Horrifically, according to White, the relative saw Ogletree’s leg sticking out of the front door, which his body was obstructing.

As authorities were investigating that death, only minutes later, they received a call about two more bodies at another residence on Fredonia Church Road.

What happened next led the sheriff to characterize it all as a “double murder suicide.”

2. Authorities Say All Three Suffered Head Trauma

According to the sheriff, “stuff wasn’t adding up” at the first scene. Authorities called in crime scene experts, and then they received the second call from Charles Sutton’s wife, a bailiff at the courthouse.

At the scene, they discovered the bodies of Fambro, 55, and Sutton, 88. Authorities found a single weapon at the scene, and that weapon was “found with Frenchie Fambro,” said White.

As a result, authorities were led to believe that both crime scenes were connected and that Fambro was the likely shooter.

3. Both Families Were Well Known in Lamar County

According to the sheriff, “both of these families are lifelong residents of Lamar County loved by many.” Friends and family members showed up at the scenes.

He indicated that Ogletree was Fambro’s first cousin. Asked whether there was any motive identified, he said that items at the scene suggested a motive, but he declined to specify what those items were because the investigation is ongoing.

The weapon being found with Fambro “would certainly point to him maybe as the shooter,” said White, “but that’s still under investigation.”

4. Fambro Was Involved in Another Shooting But Released Under the Stand Your Ground Law

The sheriff recalled how Fambro was previously involved in a “Stand Your Ground” case.

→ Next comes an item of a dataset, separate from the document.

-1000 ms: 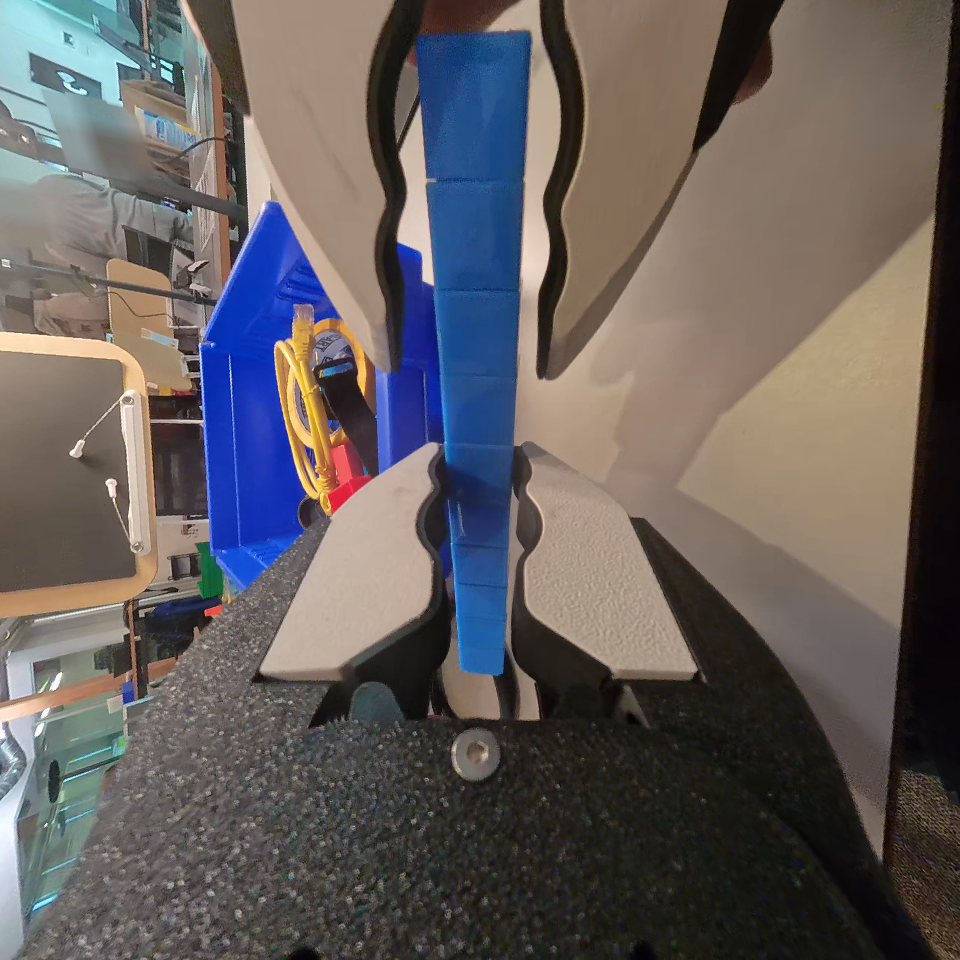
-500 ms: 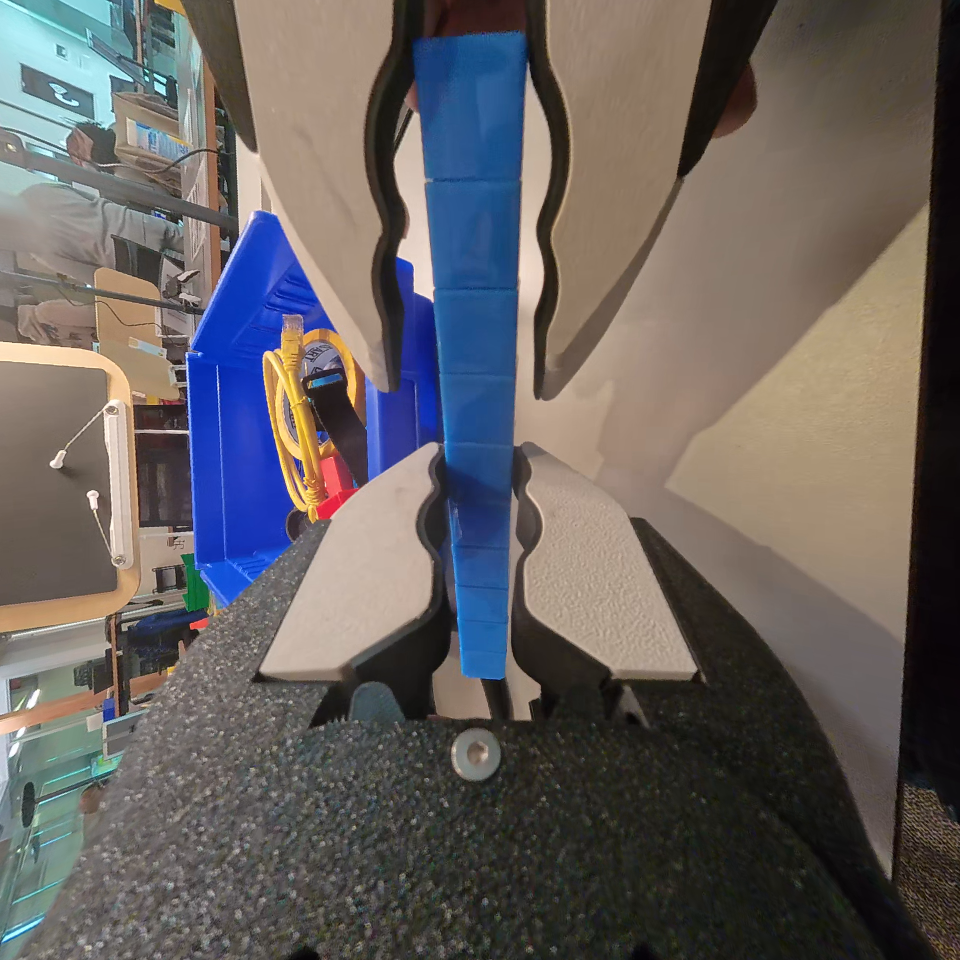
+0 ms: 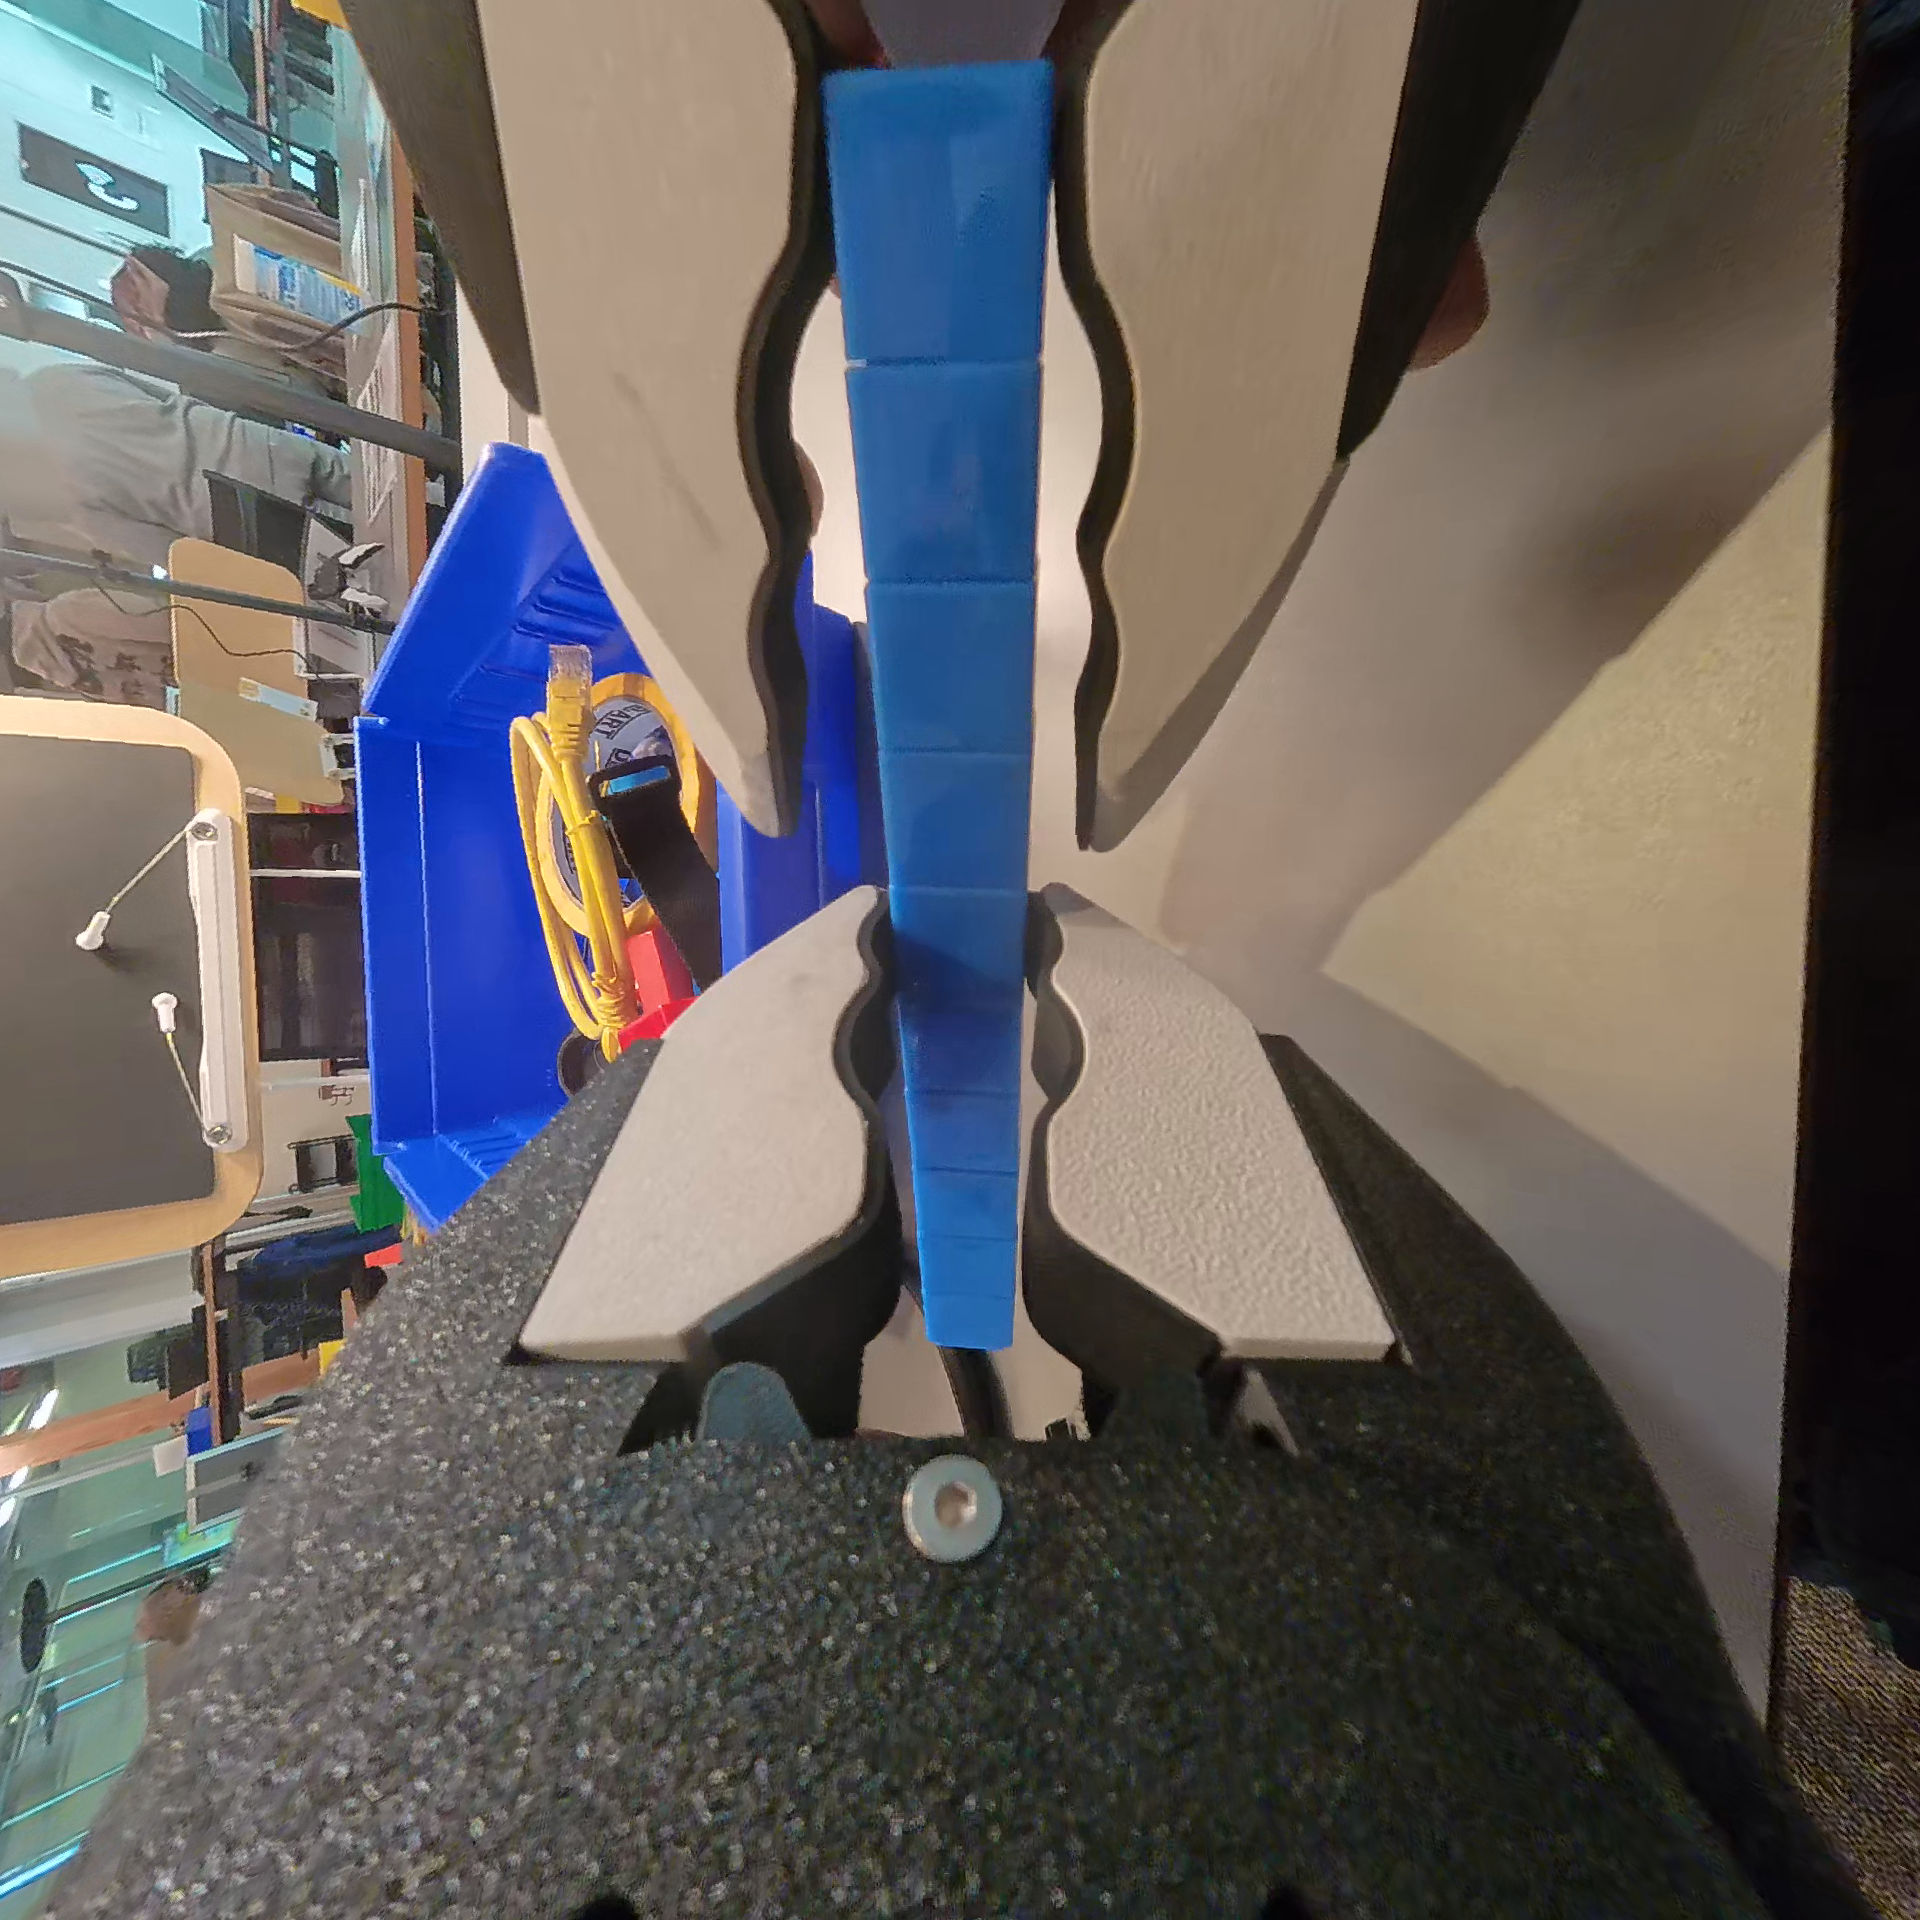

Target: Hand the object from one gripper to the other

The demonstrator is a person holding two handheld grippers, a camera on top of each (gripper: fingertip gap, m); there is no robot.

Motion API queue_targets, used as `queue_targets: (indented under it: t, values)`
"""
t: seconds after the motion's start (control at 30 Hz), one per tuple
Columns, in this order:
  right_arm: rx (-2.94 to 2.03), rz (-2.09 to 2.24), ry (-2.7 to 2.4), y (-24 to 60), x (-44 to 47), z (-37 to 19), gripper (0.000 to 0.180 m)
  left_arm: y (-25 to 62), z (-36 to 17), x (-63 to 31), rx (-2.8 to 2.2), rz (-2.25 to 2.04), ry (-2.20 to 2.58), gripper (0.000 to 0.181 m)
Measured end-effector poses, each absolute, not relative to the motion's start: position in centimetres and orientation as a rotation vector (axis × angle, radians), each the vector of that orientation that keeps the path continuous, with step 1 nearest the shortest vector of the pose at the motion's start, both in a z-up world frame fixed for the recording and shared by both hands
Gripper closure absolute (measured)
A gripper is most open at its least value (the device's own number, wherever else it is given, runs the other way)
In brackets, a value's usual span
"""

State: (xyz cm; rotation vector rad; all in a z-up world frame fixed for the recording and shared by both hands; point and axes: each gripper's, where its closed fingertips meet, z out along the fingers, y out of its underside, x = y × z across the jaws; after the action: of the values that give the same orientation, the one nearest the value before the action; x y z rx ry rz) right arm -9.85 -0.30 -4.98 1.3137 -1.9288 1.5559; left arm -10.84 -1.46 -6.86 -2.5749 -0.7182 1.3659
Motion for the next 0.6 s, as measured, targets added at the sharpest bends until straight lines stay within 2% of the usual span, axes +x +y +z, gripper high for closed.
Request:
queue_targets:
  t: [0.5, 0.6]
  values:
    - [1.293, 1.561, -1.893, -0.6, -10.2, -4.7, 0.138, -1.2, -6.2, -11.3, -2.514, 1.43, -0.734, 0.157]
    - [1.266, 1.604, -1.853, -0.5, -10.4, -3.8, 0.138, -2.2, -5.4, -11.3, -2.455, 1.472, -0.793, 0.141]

He said that, several years before, there was a shooting at a local food mart. Fambro was charged “and then released by the court’s Stand Your Ground decision.”

The sheriff recalled that Fambro had pulled up at a gas station, and a male subject “allegedly accosted him and got into his driver door and hit him and that’s when the shooting occurred.”

According to, that shooting occurred in 2011 and left Christoper Martin Stepanski, 26, dead. The newspaper reported that Judge Bill Fears found that Fambro acted in self defense when he shot Stepanski because “Stepanski was in – or very near – Fambro’s car when Fambo fired, striking Stepanski twice.” You can read that court order here.

A chief magistrate, William Thomas, had previously dropped murder charges against Fambro, according to the newspaper. According to Stepanski’s obituary, he was the father of three children.

5. Authorities Believe the Victims in the Recent Murders Were Shot

The sheriff said the victims had “head trauma, we do believe from gunfire.” Asked again about Fambro being the likely shooter, he indicated, “Certainly we’re leaning that way. We don’t think there’s a shooter running loose anywhere.”

White said that authorities had not been called previously to any domestic disputes at the residences.

He added, “I never heard a bad word of any of them with the exception of Frenchie’s incident several years ago. These are people known by a lot of people here. We’re certainly going to be praying for them.”

According to the sheriff, no one else was home at the time of the shootings.